- _Your objective_
In the listing below, the answer starts at the line that has "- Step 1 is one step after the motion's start" and stops after the line that has "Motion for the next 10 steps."; please repeat that part exactly and nothing more.

━━ Raw data ━━

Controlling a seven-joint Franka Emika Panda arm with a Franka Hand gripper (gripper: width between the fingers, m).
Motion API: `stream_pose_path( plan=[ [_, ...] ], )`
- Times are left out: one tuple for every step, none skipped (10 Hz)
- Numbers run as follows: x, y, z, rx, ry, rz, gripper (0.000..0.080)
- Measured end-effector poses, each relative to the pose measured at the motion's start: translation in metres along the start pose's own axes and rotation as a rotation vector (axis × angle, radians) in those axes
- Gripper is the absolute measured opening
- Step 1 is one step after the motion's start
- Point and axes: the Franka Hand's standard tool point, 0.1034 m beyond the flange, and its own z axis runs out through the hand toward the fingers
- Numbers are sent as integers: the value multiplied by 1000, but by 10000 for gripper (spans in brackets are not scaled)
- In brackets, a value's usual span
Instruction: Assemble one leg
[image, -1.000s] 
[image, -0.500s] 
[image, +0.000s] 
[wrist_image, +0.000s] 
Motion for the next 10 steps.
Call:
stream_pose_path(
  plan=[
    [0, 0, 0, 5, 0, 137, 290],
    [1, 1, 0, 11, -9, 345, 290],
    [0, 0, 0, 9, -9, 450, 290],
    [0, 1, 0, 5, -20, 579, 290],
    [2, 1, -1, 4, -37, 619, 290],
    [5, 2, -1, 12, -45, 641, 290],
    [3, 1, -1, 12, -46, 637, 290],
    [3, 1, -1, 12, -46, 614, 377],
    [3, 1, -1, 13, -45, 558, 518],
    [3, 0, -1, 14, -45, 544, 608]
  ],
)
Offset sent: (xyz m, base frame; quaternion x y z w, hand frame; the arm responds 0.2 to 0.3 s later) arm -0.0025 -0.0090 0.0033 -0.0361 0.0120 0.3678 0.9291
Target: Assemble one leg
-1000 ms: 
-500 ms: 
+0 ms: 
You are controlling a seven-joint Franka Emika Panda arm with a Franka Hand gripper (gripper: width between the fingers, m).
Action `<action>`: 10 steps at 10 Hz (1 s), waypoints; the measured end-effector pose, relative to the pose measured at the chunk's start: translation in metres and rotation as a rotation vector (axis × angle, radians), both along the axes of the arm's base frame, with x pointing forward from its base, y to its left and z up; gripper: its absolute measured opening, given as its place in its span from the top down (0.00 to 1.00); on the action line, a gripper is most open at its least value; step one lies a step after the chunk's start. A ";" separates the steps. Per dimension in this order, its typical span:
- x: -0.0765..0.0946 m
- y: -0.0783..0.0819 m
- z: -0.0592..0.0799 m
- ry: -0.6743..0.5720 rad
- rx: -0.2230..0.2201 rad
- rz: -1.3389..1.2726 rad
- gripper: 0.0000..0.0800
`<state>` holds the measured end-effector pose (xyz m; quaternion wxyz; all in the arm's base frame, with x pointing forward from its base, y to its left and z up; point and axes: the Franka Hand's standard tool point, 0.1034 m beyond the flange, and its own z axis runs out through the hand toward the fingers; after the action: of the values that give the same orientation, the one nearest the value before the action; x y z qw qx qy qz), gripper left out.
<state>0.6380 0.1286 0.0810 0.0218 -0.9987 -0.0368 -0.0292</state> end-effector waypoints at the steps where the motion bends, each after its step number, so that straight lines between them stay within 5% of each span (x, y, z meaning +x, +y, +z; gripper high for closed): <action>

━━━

- _Answer for the task_
- Step 1 is one step after the motion's start
- Point and axes: the Franka Hand's standard tool point, 0.1034 m beyond the flange, and its own z axis runs out through the hand toward the fingers
- Numbers are sent as integers: the value multiplied by 1000, but by 10000 for gripper (spans in brackets are not scaled)
- In brackets, a value's usual span
Instruction: Assemble one leg
[image, -1.000s] 
[image, -0.500s] 
[image, +0.000s] 
[wrist_image, +0.000s] 
Motion for the next 10 steps.

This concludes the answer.